Java selbst habe ich einmal direkt über den Java-Installer installiert (Programme sind gestartet) oder ins Installationsverzeichnis meines Java-Programmes installiert (auch sichergestellt, das mein Programm dieses Java verwendet). Der Fehler tritt bei beiden varianten auf, insofern ich das Java von Oracle verwende.

Mit dem Link von kneitzel konnte ich leider nichts anfangen. Ich möchte in jedem Fall vermeiden eine zusätzliche API zu verwenden.


----------



## kneitzel (8. Mai 2019)

Kannst Du dann bitte einmal vom openjdk und vom Oracle JDK jeweils die java.security files vergleichen oder zeigen?

Speziell die Keys
- jdk.certpath.disabledAlgorithms
- jdk.tls.disabledAlgorithms
würden mich einmal interessieren.

Dann könntest Du auch einmal die Details des SSL Zertifikates von der Seite, auf die du zugreifst, nennen.

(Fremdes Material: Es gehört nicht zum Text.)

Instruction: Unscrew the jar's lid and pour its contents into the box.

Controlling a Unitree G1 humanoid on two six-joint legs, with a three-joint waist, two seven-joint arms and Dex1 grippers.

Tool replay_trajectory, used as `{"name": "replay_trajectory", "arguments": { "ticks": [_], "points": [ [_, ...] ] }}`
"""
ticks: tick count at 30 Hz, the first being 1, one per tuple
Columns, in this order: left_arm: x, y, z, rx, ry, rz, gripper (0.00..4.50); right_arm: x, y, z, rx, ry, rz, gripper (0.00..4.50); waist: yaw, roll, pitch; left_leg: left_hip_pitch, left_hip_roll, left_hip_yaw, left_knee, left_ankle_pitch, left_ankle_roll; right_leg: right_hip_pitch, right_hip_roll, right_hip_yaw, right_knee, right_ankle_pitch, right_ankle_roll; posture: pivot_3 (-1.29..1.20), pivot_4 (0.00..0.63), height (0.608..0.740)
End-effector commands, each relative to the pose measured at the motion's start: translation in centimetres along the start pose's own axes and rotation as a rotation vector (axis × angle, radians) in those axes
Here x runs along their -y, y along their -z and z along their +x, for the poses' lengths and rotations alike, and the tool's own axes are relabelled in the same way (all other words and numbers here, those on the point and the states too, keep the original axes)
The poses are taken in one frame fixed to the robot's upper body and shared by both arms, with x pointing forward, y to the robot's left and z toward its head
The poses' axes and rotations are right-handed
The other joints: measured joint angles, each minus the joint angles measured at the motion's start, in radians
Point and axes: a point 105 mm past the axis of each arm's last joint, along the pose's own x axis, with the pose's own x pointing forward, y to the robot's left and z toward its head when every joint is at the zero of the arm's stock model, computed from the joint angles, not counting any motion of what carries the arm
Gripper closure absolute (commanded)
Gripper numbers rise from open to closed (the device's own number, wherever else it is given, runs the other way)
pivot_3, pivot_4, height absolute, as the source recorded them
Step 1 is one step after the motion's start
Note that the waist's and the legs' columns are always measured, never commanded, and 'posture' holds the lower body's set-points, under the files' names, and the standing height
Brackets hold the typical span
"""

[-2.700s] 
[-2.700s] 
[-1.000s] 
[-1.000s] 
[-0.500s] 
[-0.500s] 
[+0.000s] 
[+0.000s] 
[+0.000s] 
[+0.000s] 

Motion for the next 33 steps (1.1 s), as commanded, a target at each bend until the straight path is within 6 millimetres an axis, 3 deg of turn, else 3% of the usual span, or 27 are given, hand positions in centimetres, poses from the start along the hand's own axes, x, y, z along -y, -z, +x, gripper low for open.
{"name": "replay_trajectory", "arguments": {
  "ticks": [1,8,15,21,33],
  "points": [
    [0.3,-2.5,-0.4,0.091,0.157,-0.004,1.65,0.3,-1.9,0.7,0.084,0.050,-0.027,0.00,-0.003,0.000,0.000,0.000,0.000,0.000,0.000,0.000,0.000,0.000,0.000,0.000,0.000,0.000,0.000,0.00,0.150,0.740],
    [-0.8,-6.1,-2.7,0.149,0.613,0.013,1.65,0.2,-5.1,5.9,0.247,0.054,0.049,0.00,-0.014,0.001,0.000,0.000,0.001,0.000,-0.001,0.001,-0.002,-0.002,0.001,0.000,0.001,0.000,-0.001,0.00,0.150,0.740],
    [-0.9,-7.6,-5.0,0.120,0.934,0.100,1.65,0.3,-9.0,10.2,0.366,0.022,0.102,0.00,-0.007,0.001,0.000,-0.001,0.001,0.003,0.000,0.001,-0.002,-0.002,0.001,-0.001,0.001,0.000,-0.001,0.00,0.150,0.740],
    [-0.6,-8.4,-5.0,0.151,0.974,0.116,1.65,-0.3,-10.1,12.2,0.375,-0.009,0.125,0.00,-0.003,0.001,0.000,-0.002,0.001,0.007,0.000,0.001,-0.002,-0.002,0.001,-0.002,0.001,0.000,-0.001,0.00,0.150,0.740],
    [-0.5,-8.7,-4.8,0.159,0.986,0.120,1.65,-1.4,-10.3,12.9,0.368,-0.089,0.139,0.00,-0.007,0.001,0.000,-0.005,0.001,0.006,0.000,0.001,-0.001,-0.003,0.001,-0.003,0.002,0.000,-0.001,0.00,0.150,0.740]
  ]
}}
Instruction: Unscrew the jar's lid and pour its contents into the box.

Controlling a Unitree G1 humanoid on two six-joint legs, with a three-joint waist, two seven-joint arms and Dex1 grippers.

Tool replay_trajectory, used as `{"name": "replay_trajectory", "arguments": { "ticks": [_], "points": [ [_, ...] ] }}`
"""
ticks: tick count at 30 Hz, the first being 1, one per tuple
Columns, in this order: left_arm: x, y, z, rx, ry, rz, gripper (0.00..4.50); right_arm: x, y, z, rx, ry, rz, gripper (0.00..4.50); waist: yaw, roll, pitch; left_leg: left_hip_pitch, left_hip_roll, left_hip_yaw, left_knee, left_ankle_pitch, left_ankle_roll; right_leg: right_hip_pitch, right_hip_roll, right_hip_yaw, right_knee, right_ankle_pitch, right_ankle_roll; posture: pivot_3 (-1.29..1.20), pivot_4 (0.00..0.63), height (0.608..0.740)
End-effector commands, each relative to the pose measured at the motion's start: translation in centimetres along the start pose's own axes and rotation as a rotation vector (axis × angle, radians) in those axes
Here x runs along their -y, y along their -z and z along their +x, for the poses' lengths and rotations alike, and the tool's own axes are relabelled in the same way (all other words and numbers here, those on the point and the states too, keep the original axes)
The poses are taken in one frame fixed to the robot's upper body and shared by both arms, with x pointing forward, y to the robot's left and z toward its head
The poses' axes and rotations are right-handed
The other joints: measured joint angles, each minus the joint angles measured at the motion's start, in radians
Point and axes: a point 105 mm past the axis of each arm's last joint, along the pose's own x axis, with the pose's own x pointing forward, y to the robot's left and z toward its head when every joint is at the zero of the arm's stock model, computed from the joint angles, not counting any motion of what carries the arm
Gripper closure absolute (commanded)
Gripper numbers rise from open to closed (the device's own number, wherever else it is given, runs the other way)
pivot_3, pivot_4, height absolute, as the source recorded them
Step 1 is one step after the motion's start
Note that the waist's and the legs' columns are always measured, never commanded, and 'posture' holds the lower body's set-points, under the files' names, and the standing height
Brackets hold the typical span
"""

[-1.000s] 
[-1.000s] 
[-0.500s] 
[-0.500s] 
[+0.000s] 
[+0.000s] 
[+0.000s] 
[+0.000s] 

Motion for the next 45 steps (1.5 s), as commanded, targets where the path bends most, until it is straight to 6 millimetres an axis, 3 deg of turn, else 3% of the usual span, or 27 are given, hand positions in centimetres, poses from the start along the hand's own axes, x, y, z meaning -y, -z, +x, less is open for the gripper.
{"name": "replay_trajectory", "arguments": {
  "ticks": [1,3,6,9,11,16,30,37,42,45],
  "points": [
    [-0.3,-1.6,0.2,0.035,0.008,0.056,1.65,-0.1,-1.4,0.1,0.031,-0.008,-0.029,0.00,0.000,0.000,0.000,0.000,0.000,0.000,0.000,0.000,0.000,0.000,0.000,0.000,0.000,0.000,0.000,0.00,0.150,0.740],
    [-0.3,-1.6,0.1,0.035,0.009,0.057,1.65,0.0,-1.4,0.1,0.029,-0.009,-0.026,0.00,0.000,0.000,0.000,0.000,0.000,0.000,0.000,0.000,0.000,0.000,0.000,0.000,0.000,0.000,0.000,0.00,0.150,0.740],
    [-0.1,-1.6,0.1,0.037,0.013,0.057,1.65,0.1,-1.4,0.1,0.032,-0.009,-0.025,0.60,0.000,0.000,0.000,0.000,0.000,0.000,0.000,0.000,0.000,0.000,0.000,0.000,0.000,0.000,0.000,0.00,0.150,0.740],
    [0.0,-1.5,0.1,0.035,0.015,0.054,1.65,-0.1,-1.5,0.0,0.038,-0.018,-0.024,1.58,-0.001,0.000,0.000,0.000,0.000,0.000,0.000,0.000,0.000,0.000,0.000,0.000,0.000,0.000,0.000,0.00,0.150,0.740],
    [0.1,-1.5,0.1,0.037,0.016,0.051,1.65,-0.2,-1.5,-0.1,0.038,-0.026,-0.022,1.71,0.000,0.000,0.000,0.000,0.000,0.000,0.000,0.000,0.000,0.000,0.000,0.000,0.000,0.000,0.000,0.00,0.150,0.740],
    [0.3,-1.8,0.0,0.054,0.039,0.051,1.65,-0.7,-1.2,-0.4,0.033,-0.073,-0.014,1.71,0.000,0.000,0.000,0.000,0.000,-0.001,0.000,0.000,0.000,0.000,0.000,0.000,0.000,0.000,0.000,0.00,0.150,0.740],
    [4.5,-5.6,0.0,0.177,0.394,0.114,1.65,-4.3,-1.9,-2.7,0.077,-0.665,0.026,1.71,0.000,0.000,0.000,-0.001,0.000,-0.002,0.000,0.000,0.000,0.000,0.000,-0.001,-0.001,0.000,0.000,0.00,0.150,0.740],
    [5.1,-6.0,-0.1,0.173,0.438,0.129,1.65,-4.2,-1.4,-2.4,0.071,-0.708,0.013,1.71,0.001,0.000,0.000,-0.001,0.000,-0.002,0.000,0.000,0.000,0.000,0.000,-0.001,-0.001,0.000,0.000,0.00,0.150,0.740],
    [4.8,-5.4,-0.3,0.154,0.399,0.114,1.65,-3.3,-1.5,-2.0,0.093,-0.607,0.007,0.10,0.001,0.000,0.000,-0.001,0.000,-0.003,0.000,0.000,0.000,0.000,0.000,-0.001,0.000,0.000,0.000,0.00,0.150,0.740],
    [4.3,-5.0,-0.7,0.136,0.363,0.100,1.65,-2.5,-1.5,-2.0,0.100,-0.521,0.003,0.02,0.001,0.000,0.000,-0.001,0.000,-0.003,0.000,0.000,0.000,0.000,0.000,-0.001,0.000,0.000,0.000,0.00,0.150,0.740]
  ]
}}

Evtl. können wir da der Ursache etwas näher kommen und weitere Lösungsideen vorstellen.

Und nein: Aus meiner Sicht wird nicht an Dateizugriffen liegen. Aber Du kannst da gerne mit einem Prozessmonitor prüfen, ob es beim Zugriff auf die URL irgendwelche Fehlgeschlagenen Dateioperationen gab...


----------